The problem for Pruitt is that it kinda, sorta already does.
Although regulation of greenhouse gas emissions is a federal mandate, California is allowed to regulate tailpipe emissions within its own borders, thanks to a waiver from the EPA.
The problem facing Pruitt is that, not only has California been the spiritual home of the electric car movement for the past 40 years, a number of others states — as well as the District of Columbia, Trump’s new home — have adopted CARB’s rules.
Pruitt is making a stink about this because there is an important deadline looming. By April 1, the Trump administration must decide whether the corporate average fuel economy (CAFE) standards set for 2022-25 should proceed unchanged or be revised.
And, by revised, Pruitt means reducing the ambitious Obamaera goals to permit more consumption and, as a consequence, emit more greenhouse gases.
According to Bloomberg, California has signalled a willingness to discuss altering the state’s emission rules in the near future if the Trump administration agrees to develop fuel efficiency targets all the way out to 2030.
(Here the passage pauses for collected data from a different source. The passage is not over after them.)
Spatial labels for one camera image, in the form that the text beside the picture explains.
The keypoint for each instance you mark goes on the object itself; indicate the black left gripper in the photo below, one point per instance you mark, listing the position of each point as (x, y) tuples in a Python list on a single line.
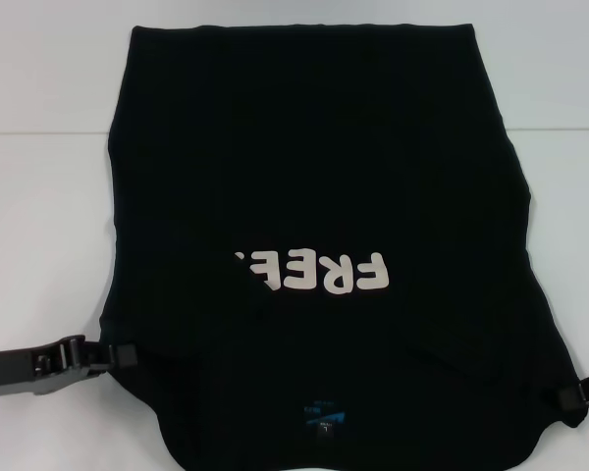
[(15, 370)]

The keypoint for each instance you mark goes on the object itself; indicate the black t-shirt with FREE print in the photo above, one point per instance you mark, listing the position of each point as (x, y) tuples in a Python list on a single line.
[(314, 147)]

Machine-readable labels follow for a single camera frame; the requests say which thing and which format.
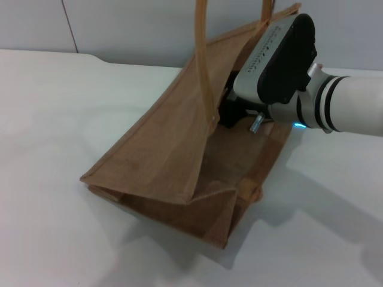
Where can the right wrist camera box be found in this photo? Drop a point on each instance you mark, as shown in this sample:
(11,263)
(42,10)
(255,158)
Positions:
(278,59)

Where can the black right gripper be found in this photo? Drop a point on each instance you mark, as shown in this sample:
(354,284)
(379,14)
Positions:
(232,112)

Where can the brown jute handbag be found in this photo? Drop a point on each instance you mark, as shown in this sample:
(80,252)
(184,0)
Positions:
(167,155)

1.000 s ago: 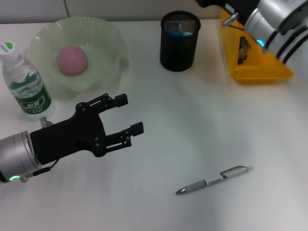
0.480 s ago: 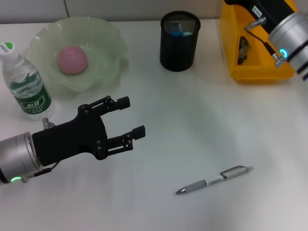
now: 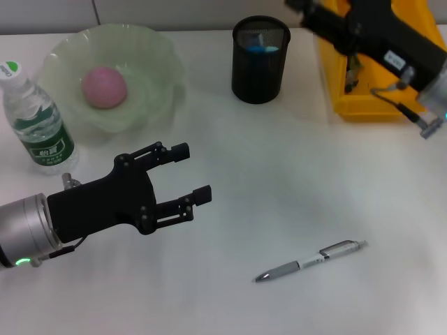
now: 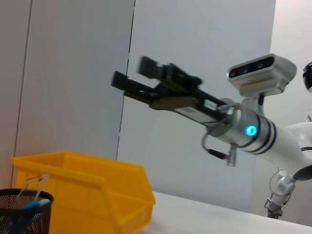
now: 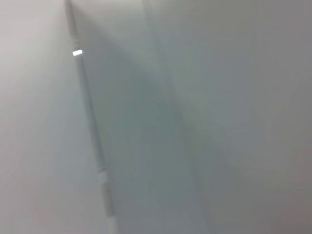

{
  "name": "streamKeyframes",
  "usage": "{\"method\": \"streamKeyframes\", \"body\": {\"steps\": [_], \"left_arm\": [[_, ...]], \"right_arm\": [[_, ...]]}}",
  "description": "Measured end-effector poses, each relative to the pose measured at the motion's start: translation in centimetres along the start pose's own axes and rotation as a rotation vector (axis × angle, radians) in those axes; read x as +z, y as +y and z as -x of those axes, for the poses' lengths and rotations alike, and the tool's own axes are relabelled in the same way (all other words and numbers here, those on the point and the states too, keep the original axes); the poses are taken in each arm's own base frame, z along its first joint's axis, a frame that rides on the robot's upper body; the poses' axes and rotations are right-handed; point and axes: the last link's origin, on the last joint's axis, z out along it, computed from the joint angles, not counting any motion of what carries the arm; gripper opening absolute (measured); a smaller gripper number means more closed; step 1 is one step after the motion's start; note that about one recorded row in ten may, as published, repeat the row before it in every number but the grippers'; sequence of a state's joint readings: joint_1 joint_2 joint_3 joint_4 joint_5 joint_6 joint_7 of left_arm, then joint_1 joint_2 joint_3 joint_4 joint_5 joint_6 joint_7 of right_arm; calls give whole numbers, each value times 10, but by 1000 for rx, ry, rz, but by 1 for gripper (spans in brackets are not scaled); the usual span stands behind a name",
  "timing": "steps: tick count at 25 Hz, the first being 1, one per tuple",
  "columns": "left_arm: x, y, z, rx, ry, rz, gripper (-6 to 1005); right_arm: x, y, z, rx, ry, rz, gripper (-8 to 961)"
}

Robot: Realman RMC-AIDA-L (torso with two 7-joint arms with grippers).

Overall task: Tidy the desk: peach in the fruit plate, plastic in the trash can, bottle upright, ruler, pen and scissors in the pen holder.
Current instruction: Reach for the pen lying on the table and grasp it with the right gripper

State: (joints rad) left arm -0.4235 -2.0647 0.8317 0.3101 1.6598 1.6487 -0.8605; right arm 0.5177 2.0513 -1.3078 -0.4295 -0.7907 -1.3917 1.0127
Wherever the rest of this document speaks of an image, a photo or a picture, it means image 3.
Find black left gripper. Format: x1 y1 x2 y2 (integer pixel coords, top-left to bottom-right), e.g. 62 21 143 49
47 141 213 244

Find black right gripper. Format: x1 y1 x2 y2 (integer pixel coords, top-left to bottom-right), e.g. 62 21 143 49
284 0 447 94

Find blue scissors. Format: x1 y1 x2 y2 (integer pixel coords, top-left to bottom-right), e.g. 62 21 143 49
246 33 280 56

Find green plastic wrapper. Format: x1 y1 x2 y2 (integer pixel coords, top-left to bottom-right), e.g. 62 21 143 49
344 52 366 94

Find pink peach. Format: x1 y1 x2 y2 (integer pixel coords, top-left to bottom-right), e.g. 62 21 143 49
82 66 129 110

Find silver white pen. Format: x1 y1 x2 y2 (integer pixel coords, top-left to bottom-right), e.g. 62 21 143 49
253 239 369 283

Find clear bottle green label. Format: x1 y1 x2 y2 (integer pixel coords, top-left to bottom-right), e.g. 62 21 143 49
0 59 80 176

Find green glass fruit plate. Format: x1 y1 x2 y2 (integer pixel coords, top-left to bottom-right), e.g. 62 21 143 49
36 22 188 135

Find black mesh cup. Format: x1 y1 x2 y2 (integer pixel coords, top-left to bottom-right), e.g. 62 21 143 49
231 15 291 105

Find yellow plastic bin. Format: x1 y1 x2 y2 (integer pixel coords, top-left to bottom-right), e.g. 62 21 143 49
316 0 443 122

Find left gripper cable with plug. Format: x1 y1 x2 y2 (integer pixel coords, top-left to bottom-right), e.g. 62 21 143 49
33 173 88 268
Pruitt’s retort — and he has a valid point, often lost on CARB’s administrators — is that “the whole purpose of CAFE standards is to make more efficient cars that people are actually buying. If … Detroit just makes cars that people don’t want to purchase, then people are staying in older cars, and the emission levels are worse, which defeats the overall purpose of what we’re trying to achieve.”
Naturally, automakers are rejoicing at the Trump administration’s position, long holding that Obama’s ambitious goal of 54.5 miles per U.S. gallon — equivalent to about 40 mpg in real-world driving — by 2025 was too onerous, citing consumers’ ever-increasing desire for large pickups and SUVs as justification for their reticence.
Blaming the popularity of gasguzzling trucks, however, is a bit of a red herring. Current rules are actually tailored to accommodate shifting consumer desires as large pickups, small econoboxes and everything in between are allowed to meet different standards. In other words, automakers are simply using consumers’ seeming antipathy to emissions reductions as an excuse to save a few R& D dollars.
The problem, whether Trump and Pruitt like it or not, is that the world is heading toward a reduced tailpipe emissions reality. While revising the corporate average fuel economy standards would save U.S. automakers money in the short run, in the long haul, it will make them less competitive on the world stage.